Ho recently spoke with The Data Standard on how she successfully led this migration. This is part two of the interview; read how she became a data scientist here. Here are her learnings from the experience:

1. Cloud migration doesn’t happen overnight.

I have to admit I didn’t fully understand what was needed to move to the cloud. I envisioned snapping our fingers and it was done! It was actually a really long journey: You’re moving from working on your laptop or an on-premise data center to completely changing your workflow in the cloud. And you don’t just move your data but your applications, your services and you need to make sure the cloud environment you’re moving to is completely secure as well. I learned a lot of lessons as we migrated to the cloud.

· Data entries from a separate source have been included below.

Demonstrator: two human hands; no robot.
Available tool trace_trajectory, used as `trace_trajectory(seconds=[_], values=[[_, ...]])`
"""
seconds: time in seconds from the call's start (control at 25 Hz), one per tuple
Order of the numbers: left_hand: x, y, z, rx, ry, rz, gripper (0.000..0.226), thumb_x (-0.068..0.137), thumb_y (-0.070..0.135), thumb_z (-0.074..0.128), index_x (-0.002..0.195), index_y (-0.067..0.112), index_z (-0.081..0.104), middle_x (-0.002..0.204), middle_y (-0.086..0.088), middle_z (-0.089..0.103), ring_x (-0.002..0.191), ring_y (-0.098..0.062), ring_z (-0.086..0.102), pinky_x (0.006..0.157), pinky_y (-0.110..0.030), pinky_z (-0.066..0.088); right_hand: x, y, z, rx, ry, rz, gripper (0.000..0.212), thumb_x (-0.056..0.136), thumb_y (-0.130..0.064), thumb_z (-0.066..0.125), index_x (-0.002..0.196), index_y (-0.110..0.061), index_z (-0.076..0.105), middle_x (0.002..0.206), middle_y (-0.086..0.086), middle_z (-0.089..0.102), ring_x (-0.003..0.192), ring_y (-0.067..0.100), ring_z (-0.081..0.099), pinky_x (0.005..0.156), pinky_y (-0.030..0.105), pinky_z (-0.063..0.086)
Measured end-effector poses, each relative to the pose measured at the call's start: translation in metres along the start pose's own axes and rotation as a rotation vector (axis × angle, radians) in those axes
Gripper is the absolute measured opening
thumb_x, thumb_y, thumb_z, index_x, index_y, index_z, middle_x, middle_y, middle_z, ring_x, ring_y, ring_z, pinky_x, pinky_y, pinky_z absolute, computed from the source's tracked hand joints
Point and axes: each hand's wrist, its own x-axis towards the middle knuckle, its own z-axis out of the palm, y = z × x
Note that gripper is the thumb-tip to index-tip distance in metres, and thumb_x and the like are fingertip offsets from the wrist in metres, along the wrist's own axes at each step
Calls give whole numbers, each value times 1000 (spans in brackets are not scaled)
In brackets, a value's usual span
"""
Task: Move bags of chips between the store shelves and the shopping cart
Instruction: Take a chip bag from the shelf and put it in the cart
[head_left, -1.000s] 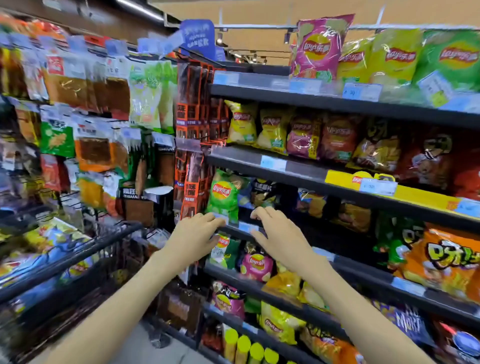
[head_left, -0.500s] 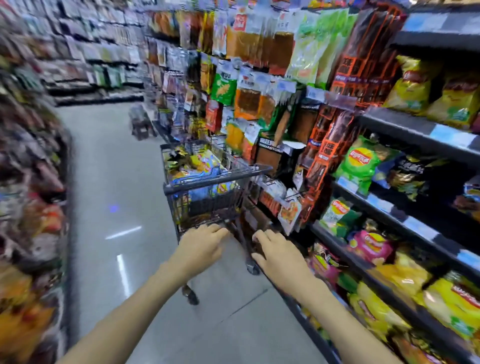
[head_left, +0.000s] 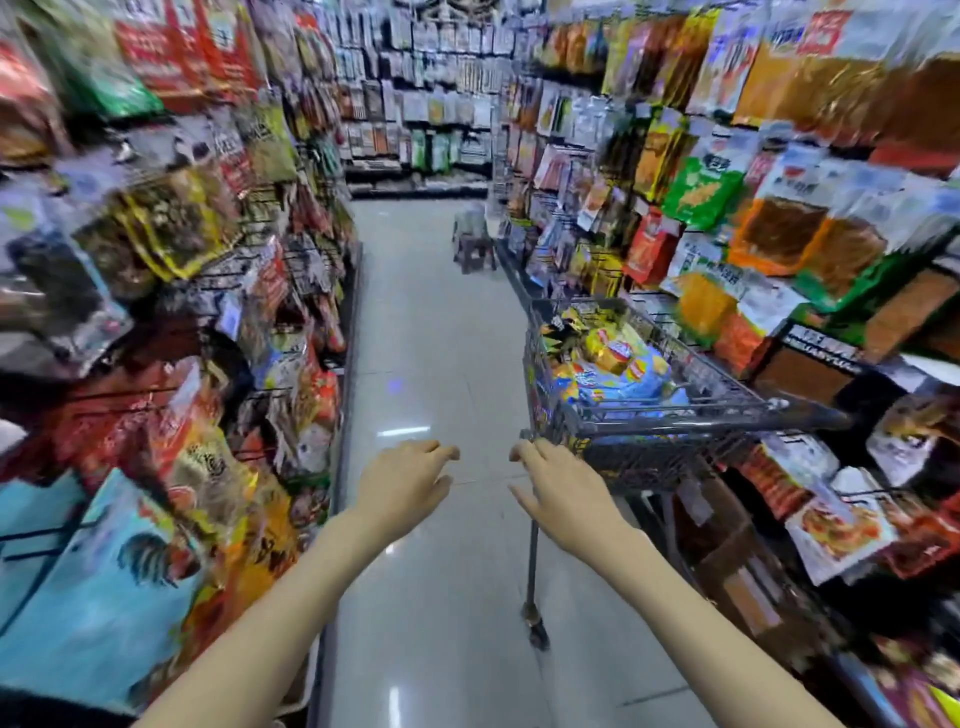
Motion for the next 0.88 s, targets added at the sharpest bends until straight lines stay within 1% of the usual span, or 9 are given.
trace_trajectory(seconds=[0.12, 0.2, 0.32, 0.4, 0.52, 0.64, 0.72, 0.88], values=[[29, -71, -4, -13, 37, -2, 32, 97, 35, 52, 128, 27, 55, 121, 5, 61, 113, -22, 59, 79, -39, 51, 74, -26, 16, 28, 6, -34, 35, 98, -36, 51, 128, -20, 48, 124, 2, 54, 115, 26, 52, 88, 38, 43], [53, -109, -2, -23, 28, -15, 31, 96, 36, 52, 126, 27, 55, 119, 5, 61, 110, -22, 60, 76, -40, 54, 116, -32, 24, 46, -2, -35, 35, 98, -34, 51, 129, -18, 49, 124, 3, 54, 115, 26, 52, 86, 37, 42], [95, -142, 8, -8, -14, -15, 31, 96, 36, 52, 126, 28, 55, 119, 5, 61, 106, -24, 61, 75, -40, 54, 167, -24, 38, 57, -37, -13, 34, 98, -33, 50, 129, -18, 48, 125, 3, 54, 113, 26, 52, 84, 38, 43], [132, -156, 16, -11, -28, -1, 31, 96, 35, 53, 126, 26, 56, 117, 3, 62, 102, -25, 63, 73, -38, 53, 201, -9, 48, 60, -54, 6, 34, 98, -34, 50, 129, -18, 47, 126, 3, 54, 114, 25, 51, 83, 38, 43], [199, -170, 30, 10, -54, 15, 33, 98, 38, 50, 129, 29, 54, 119, 6, 60, 105, -22, 62, 71, -34, 48, 258, 26, 62, 54, -78, 33, 35, 99, -33, 50, 130, -18, 47, 127, 3, 54, 115, 25, 50, 82, 37, 43], [270, -182, 36, 23, -78, 23, 34, 99, 39, 47, 131, 30, 52, 123, 9, 58, 110, -19, 59, 75, -33, 45, 321, 65, 65, 74, -73, 44, 35, 99, -34, 50, 130, -18, 46, 127, 3, 54, 116, 24, 49, 83, 37, 45], [327, -194, 34, 19, -79, 20, 34, 99, 37, 48, 131, 29, 53, 124, 7, 59, 113, -22, 58, 79, -35, 47, 367, 96, 65, 71, -62, 55, 35, 99, -35, 50, 130, -19, 46, 128, 2, 53, 117, 24, 50, 83, 38, 46], [428, -216, 44, 19, -66, 35, 33, 99, 38, 47, 130, 30, 53, 123, 8, 59, 112, -20, 59, 80, -35, 48, 443, 152, 69, 60, -63, 86, 32, 98, -34, 50, 126, -18, 47, 123, 3, 55, 113, 28, 53, 84, 39, 46]])
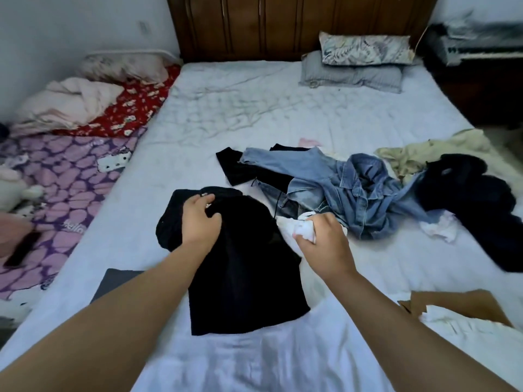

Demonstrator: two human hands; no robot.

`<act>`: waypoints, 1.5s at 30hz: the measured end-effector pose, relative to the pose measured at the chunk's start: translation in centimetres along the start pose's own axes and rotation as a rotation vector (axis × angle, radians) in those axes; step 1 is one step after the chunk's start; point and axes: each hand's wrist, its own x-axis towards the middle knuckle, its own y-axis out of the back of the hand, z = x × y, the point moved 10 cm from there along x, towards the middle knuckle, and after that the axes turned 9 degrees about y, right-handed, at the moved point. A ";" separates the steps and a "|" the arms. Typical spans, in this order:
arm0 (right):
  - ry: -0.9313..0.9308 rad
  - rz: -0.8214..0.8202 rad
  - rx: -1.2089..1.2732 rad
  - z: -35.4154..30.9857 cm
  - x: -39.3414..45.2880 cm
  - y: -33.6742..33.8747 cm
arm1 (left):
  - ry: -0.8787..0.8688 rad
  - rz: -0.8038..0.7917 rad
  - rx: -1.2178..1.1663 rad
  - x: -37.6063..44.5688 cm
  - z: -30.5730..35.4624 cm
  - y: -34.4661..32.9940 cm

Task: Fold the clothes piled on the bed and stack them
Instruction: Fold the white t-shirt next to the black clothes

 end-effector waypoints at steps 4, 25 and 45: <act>0.052 0.015 0.056 -2.1 -0.9 0.6 | -0.101 -0.149 0.023 -4.3 0.8 -2.6; -0.057 0.096 0.301 -9.5 -9.4 6.1 | -0.160 -0.546 -0.378 -16.5 4.0 1.0; -0.262 -0.165 0.425 -7.5 -15.9 4.6 | -0.094 -0.383 -0.428 -17.7 -1.2 5.2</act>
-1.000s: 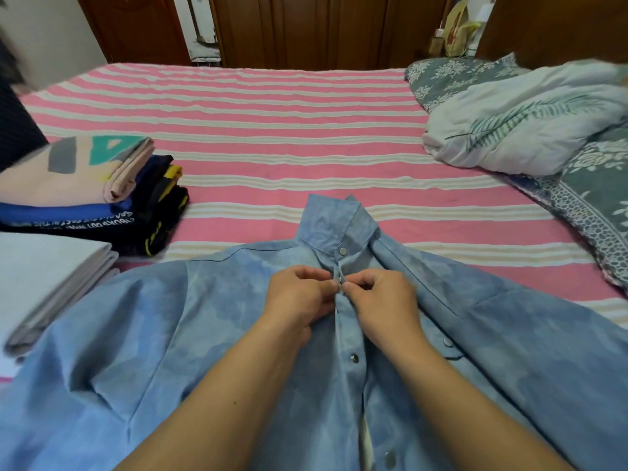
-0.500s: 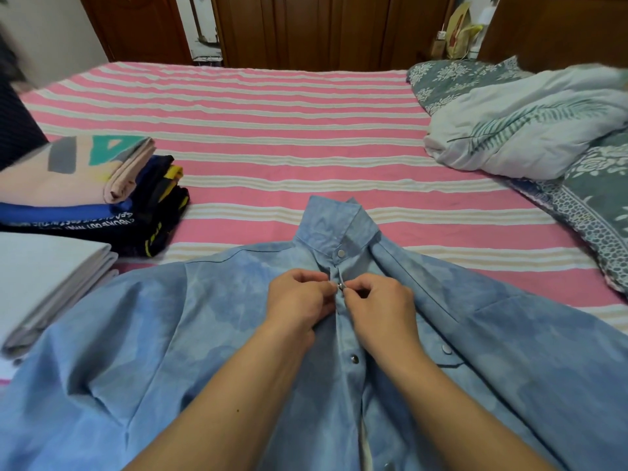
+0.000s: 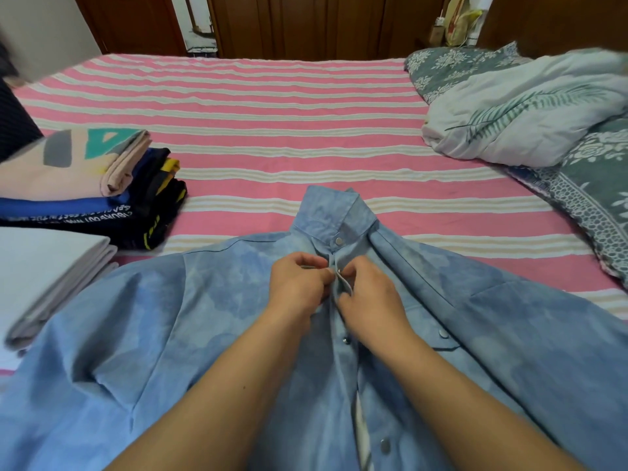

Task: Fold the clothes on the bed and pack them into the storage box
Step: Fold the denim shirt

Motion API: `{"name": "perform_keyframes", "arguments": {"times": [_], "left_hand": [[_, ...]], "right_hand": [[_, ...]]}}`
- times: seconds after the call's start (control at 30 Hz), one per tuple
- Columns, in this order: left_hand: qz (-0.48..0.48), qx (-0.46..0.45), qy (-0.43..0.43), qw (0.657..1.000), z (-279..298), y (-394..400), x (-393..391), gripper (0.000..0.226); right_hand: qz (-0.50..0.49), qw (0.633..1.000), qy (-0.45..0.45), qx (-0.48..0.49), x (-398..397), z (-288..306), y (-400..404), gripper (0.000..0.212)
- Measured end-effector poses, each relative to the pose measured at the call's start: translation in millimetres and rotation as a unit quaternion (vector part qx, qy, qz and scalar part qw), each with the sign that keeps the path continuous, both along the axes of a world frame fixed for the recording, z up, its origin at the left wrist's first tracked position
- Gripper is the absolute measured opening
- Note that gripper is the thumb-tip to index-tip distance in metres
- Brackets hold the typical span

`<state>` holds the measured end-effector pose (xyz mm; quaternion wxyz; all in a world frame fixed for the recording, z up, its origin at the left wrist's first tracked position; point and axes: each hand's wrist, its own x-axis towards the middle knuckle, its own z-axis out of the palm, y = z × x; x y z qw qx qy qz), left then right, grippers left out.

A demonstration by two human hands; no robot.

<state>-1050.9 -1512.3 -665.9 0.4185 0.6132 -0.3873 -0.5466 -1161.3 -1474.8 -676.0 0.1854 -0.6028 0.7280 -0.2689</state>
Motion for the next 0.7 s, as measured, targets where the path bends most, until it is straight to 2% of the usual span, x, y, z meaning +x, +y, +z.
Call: {"name": "perform_keyframes", "arguments": {"times": [0.07, 0.2, 0.27, 0.33, 0.4, 0.43, 0.47, 0.5, 0.57, 0.6, 0.63, 0.7], "left_hand": [[-0.050, -0.068, -0.140, 0.987, -5, -2, 8, 0.015], [-0.111, -0.147, -0.346, 0.920, 4, 11, 18, 0.005], [-0.166, -0.115, -0.408, 0.890, 15, 27, 14, 0.026], [-0.273, -0.054, -0.441, 0.853, 23, 53, 9, 0.038], [-0.347, -0.025, -0.477, 0.807, 21, 77, 4, 0.035], [-0.349, -0.024, -0.487, 0.800, 16, 82, 4, 0.031], [-0.329, -0.028, -0.481, 0.812, 13, 86, 5, 0.030], [-0.301, -0.029, -0.451, 0.840, 8, 84, 6, 0.032], [-0.227, -0.002, -0.310, 0.923, 5, 82, 10, 0.039], [-0.192, 0.015, -0.232, 0.954, 5, 83, 13, 0.037], [-0.161, 0.026, -0.163, 0.973, 4, 85, 15, 0.030], [-0.118, 0.045, -0.062, 0.990, 5, 91, 17, 0.014]], "right_hand": [[-0.001, 0.995, 0.036, 0.097, -7, 0, 8, 0.020], [-0.018, 0.983, 0.084, 0.165, -33, 19, 21, 0.025], [-0.014, 0.976, 0.104, 0.189, -42, 25, 29, 0.026], [-0.005, 0.970, 0.113, 0.216, -40, 25, 41, 0.028], [0.006, 0.967, 0.121, 0.225, -34, 20, 52, 0.025], [0.006, 0.969, 0.121, 0.217, -31, 19, 56, 0.020], [0.000, 0.973, 0.114, 0.200, -28, 18, 60, 0.014], [-0.013, 0.980, 0.099, 0.175, -27, 20, 63, 0.010], [-0.053, 0.992, 0.042, 0.105, -29, 21, 67, 0.005], [-0.072, 0.995, -0.002, 0.071, -29, 22, 68, 0.009], [-0.087, 0.994, -0.053, 0.044, -27, 25, 72, 0.016], [-0.100, 0.986, -0.135, 0.013, -19, 27, 80, 0.024]]}}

2. Choosing a cloud provider isn’t “one cloud fits all.”

Without a doubt, most people want to know how to choose from all the cloud service providers. The cloud is now mainstream and the competition is fierce. A few years ago there were only three major providers but now there are six.

The AI services delivered by each provider is a distinguishing factor for data scientists — and new ones come out every month. I didn’t realize what a difference these capabilities can make in terms of the ability to launch new products until I myself went through it.

About two-and-a-half years ago, we wanted to put a chatbot into our Turbo Tax product that would pop up to help customers with a problem before they needed to call in for help. We needed to have a conversational agent capability and natural language understanding service that was scalable, extensible and highly accurate.

We’re a financial services company so we didn’t have this expertise in house. We faced a “build or buy” decision. We looked at all the cloud providers and found all had battle-tested options in this area. By taking this capability from our cloud provider, we were able to leapfrog forward a few years in just a few months, provide a chat agent within Turbo Tax and build on top of it.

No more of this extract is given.